In summary, through multi-level imaging, genetic and pharmacological intervention, and behavioral analysis, the authors systematically and, for the first time, demonstrated that the rapid increase of astrocytic Ca2+ during in vivo motor learning is essential for the maintenance of synaptic function—by suppressing repetitive high-frequency dendritic Ca2+ activation, they prevent reductions in dendritic spine size and number, thus protecting synaptic homeostasis. This intercellular interaction depends on neuronal norepinephrine input, the GPCR–IP3R2 signaling pathway, and downstream ATP/adenosine signaling.

The scientific value of this research includes:

  1. First revealing, in the living environment, that astrocytic Ca2+ directly regulates the homeostasis of learning-related synapses, re-writing the previous neuron-centric understanding of synaptic plasticity and providing a new perspective on intercellular modulation.
  2. Establishing a causal chain linking motor learning, astrocytic Ca2+ signaling, norepinephrine signaling, repetitive dendritic activation, and synaptic weakening.
  3. Innovatively proposing ATP/adenosine signaling as a synaptic homeostasis protection factor, offering new molecular targets for intervention in brain diseases and cognitive disorders.
  4. Validating the high repeatability and reliability of technologies such as in vivo imaging, genetic engineering, and chemogenetics (DREADD) under living conditions, driving advancements in neuroscience experimental methods.

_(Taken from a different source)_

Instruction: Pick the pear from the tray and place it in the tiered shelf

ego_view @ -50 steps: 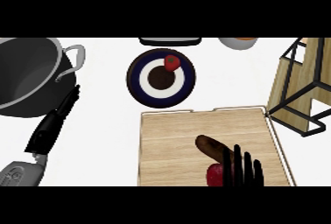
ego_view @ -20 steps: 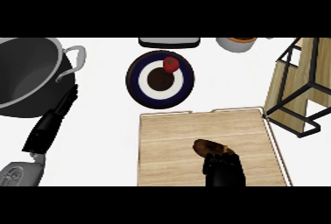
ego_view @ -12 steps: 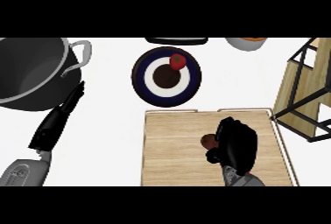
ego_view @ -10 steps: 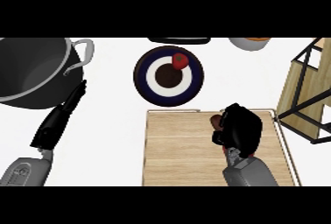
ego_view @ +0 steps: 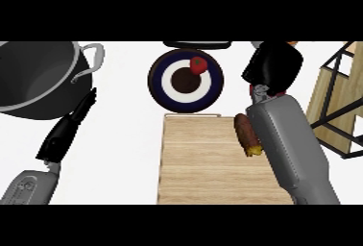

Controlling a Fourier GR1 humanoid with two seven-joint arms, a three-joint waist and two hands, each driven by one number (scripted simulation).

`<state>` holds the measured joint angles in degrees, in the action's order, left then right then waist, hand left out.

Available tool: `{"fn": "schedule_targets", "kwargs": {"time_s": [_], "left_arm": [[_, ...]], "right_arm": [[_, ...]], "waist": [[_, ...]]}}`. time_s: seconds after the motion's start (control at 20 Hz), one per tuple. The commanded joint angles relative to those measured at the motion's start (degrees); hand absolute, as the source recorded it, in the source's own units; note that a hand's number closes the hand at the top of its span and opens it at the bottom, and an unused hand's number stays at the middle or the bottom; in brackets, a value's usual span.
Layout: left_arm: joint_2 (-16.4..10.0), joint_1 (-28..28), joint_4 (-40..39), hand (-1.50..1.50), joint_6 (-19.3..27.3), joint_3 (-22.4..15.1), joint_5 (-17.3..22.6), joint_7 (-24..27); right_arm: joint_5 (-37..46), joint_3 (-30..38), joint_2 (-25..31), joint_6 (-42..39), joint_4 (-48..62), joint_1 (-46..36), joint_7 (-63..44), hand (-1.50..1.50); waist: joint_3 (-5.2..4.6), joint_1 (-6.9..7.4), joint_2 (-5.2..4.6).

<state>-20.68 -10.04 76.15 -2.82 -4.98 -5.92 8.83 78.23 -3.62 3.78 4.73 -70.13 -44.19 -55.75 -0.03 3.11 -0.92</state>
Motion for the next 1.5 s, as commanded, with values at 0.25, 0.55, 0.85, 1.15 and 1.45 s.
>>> {"fn": "schedule_targets", "kwargs": {"time_s": [0.25,0.55,0.85,1.15,1.45], "left_arm": [[-0.2,2.0,1.9,0.0,0.3,0.9,-0.5,-1.3],[-1.6,3.8,1.1,0.0,-1.9,3.5,1.2,1.8],[-0.7,5.0,0.7,0.0,-0.5,3.1,-0.9,2.0],[-0.9,4.4,2.7,0.0,-2.3,4.1,0.8,0.0],[-0.4,2.7,0.0,0.0,-1.9,4.6,-1.0,0.7]], "right_arm": [[8.4,3.5,5.5,-4.0,8.6,-22.7,-4.4,1.5],[6.2,9.5,8.2,-8.3,9.7,-30.2,-6.3,1.5],[7.7,10.5,12.0,-18.9,12.2,-32.6,-6.1,1.5],[6.1,14.2,18.1,-24.2,17.4,-32.0,-1.3,1.5],[4.4,16.9,24.4,-23.2,16.2,-28.0,4.1,1.5]], "waist": [[-0.02,-1.74,0.85],[-0.02,-2.4,0.96],[-0.02,-3.01,1.13],[0.0,-2.92,1.03],[0.01,-3.19,0.94]]}}
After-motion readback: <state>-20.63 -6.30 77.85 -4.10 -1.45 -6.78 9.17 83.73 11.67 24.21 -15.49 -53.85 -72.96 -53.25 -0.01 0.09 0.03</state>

Research Highlights and Application Prospects

  • Innovative Experimental Design: In vivo two-photon multicolor imaging, genetically encoded Ca2+/adenosine sensors, and high spatial-temporal resolution dynamic detection in living animals.
  • Multiple Intervention Approaches: Manipulation at the neuronal, astrocytic, and signaling pathway levels, ensuring thorough mechanistic analysis.
  • Integration of Behavioral and Cellular Analysis: Precisely links cellular-level signal changes to animal motor performance, pushing neuroscience towards an integrated “molecule-to-behavior” paradigm.
  • Clinical Translational Value: Opens new avenues for interventions targeting synaptic plasticity mechanisms in diseases such as cognitive disorders, motor disorders, and psychiatric conditions including Alzheimer’s and Parkinson’s disease.
  • Academic Impact: Research team and institutions with top international backgrounds, published in Nature Neuroscience and rigorously peer-reviewed, representing significant academic influence.

Conclusion and Outlook

This study systematically establishes a complete multicellular interactive chain: “motor learning—neuronal activity—astrocytic Ca2+ response—ATP/adenosine signaling—dendritic synaptic homeostasis,” laying the cellular and molecular foundation for understanding the glia-neuron cooperative mechanisms in brain learning and memory. Its results not only deepen our biological understanding of neural circuit plasticity regulation but also provide solid scientific support for future mechanistic studies and the development of novel therapeutic strategies for related diseases.

In today’s neuroscience, where research into complex cellular interactions is deepening, this paper undoubtedly sets a new milestone for the field and opens a new chapter in exploring the role of astrocytes in cognitive function regulation.